# Your goal
Identify and pull out each line of the entries in which "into" occurs.

# Data extracts
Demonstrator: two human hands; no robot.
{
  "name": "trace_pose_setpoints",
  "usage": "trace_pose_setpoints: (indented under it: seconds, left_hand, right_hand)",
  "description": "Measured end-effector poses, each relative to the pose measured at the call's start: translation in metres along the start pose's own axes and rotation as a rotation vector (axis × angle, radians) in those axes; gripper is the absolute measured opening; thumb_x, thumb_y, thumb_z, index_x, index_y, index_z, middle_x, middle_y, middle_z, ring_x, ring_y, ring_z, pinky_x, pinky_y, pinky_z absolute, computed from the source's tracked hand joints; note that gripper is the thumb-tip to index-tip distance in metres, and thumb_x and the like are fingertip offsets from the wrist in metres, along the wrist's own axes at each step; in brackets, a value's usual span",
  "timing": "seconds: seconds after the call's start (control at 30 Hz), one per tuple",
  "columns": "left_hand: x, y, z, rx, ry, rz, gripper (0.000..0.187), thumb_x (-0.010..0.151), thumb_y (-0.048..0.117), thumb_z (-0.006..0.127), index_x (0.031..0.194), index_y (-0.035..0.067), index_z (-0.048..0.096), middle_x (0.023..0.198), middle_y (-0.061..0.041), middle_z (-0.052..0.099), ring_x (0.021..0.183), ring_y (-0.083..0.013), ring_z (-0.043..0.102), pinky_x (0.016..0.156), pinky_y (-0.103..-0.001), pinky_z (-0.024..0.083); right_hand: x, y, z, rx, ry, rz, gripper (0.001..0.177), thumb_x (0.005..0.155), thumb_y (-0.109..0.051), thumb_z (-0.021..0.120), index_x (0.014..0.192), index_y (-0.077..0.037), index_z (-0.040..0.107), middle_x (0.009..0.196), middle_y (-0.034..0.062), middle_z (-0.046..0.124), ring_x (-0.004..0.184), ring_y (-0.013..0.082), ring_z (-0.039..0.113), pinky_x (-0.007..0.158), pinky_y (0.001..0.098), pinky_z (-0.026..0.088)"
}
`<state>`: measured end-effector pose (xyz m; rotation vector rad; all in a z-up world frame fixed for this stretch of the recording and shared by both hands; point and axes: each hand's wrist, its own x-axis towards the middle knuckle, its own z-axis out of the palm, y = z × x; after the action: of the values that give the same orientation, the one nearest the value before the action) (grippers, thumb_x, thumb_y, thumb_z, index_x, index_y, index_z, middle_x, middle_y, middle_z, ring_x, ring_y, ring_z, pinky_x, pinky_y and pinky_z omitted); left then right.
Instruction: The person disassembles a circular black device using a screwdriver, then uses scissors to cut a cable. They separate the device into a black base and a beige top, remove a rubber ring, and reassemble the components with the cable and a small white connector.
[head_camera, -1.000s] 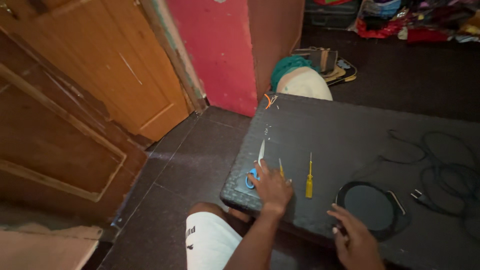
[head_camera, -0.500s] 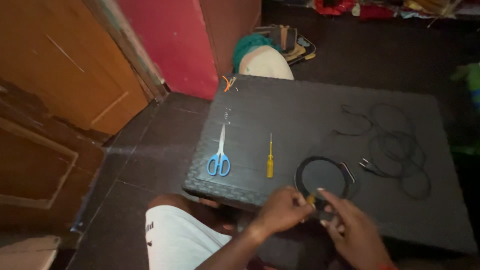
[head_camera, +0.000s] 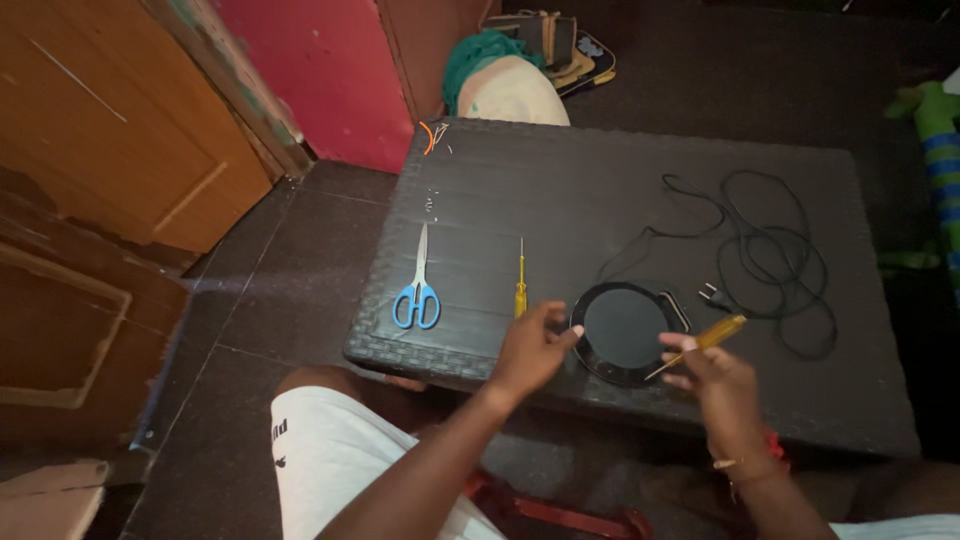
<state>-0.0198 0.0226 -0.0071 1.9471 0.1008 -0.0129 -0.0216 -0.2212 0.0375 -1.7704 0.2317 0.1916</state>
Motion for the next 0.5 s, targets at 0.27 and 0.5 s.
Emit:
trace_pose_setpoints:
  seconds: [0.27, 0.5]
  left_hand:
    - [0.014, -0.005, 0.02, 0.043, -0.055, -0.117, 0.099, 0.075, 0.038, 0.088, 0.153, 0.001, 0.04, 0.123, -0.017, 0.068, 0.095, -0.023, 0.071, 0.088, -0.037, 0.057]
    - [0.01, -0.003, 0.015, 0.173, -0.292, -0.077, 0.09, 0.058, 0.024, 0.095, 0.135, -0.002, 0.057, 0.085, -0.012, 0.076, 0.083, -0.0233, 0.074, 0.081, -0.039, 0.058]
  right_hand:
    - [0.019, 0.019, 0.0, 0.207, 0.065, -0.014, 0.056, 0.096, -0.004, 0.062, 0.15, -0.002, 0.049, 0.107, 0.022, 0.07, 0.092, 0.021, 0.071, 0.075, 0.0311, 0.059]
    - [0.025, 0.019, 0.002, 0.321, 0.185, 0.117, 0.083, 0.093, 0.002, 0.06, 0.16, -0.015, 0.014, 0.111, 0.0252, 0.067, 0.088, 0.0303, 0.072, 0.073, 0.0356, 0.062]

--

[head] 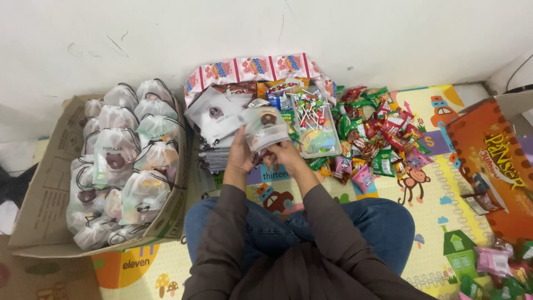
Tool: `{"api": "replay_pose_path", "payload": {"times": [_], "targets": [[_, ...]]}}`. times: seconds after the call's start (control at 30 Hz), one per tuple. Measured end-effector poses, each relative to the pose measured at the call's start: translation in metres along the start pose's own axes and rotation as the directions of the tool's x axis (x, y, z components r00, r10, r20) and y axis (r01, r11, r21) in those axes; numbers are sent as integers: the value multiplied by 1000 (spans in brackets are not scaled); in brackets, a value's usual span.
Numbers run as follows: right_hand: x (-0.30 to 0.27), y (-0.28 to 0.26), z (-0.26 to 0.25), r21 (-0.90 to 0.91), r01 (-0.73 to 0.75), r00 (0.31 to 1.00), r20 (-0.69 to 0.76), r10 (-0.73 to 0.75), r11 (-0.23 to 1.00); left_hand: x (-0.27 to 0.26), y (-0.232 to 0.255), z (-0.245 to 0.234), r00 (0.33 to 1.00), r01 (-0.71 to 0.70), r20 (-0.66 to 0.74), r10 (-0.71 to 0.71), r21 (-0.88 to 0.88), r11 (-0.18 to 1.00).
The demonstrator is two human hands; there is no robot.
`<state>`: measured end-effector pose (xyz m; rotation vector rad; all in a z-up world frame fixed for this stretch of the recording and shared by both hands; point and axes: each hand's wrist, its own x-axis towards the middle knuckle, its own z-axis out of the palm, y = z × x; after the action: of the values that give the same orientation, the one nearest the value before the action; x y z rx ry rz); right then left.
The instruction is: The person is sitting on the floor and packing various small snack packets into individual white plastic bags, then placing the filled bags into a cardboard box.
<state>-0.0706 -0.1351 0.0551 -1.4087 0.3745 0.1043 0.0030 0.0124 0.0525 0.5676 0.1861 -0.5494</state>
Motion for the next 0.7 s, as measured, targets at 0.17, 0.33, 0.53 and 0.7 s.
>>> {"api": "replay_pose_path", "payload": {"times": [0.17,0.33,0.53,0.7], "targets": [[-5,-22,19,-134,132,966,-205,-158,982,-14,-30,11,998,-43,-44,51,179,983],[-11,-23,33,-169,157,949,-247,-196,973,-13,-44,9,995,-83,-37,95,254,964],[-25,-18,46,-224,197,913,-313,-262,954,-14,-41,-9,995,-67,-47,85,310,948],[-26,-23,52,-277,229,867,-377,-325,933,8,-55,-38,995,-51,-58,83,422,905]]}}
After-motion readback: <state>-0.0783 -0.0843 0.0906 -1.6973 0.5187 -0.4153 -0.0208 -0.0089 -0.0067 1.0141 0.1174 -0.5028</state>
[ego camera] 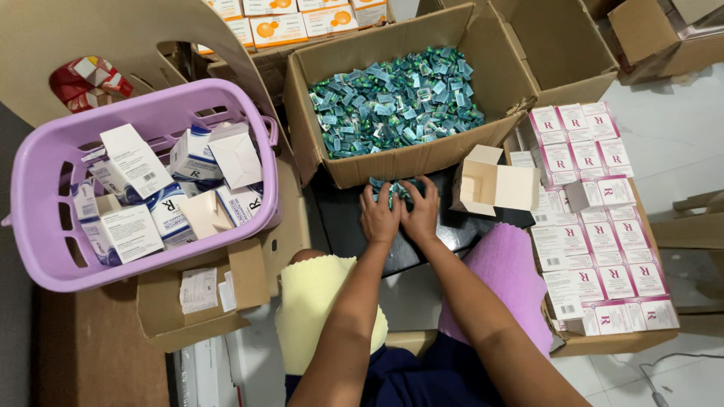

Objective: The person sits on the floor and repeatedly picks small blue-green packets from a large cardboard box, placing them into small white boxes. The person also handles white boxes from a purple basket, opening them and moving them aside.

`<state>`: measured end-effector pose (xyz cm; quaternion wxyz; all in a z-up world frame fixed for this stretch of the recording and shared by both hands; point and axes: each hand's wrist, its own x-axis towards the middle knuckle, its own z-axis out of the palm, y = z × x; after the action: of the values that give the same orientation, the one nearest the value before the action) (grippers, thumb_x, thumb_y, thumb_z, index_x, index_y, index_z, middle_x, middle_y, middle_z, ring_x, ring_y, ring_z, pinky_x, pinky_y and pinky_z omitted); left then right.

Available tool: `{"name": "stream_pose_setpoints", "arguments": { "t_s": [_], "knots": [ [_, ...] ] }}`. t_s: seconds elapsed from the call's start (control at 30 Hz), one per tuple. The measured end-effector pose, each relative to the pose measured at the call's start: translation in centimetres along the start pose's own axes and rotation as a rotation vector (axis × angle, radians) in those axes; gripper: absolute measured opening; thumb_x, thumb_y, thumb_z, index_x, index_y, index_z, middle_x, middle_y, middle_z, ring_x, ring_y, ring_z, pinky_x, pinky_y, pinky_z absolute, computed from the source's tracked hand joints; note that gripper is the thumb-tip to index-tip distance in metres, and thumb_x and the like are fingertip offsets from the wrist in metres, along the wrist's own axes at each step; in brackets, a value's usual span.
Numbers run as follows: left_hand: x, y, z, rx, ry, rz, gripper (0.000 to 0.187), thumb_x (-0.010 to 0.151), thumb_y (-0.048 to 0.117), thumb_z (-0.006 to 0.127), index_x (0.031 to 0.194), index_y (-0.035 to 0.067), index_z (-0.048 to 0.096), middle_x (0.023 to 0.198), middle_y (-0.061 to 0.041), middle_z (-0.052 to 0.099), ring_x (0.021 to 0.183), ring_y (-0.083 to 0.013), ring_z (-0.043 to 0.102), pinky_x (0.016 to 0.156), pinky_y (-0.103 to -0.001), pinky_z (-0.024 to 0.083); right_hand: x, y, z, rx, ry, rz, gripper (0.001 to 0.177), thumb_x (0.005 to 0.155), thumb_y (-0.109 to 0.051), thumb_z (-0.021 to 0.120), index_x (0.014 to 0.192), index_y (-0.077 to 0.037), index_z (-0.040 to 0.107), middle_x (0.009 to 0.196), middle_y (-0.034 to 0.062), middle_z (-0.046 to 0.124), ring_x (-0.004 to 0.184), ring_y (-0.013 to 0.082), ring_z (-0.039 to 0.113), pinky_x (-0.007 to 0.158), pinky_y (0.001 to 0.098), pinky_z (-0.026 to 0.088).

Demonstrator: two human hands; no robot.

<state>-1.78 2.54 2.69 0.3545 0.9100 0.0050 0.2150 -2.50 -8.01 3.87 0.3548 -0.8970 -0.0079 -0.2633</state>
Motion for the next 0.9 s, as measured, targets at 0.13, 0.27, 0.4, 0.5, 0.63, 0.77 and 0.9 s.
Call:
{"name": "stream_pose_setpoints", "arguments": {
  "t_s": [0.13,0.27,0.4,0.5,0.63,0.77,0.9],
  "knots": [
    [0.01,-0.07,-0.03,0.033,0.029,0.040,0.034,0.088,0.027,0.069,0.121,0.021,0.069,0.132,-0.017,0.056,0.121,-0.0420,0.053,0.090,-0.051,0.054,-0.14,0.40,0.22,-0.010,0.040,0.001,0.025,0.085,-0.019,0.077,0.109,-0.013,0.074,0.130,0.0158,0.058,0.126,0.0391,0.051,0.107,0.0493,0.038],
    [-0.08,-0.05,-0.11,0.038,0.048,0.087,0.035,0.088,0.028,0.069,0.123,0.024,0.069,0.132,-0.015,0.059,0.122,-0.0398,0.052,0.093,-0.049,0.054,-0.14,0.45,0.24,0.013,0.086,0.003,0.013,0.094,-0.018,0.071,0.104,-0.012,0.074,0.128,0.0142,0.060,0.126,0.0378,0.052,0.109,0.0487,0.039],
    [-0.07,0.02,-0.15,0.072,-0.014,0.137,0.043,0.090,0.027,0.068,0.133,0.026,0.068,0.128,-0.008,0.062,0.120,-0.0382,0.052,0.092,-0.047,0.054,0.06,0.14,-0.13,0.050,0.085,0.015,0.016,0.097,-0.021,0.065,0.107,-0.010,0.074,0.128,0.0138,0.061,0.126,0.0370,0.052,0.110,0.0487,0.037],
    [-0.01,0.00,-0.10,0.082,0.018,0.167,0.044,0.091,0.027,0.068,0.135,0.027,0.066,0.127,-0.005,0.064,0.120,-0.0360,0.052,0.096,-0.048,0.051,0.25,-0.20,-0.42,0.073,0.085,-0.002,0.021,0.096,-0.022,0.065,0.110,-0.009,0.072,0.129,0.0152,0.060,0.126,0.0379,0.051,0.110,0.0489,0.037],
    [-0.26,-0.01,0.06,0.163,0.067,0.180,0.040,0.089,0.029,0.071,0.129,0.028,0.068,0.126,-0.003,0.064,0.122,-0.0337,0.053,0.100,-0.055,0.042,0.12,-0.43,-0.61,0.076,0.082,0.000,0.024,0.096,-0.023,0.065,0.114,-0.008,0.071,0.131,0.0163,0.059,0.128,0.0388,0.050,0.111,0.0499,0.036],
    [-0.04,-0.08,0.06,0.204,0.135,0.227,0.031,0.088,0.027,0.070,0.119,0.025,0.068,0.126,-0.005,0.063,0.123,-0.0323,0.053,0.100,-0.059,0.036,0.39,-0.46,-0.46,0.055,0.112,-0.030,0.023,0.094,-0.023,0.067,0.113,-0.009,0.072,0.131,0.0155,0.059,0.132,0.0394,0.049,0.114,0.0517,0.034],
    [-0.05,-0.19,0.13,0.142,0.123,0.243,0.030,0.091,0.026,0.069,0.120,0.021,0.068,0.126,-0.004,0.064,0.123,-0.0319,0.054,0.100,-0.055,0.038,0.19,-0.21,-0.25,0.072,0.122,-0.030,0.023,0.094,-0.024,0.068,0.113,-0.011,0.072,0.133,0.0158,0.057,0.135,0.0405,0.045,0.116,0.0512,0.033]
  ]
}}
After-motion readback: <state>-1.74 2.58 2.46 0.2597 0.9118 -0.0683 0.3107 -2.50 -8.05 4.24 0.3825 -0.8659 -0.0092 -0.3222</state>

# Exercise solution
Instruction: The person disassembles a circular black device using a screwdriver, then uses scissors to cut a cable. They separate the device into a black base and a beige top, remove a rubber ring, and reassemble the components with the cable and a small white connector.
The instruction is: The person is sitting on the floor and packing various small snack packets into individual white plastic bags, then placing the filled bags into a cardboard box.
Objective: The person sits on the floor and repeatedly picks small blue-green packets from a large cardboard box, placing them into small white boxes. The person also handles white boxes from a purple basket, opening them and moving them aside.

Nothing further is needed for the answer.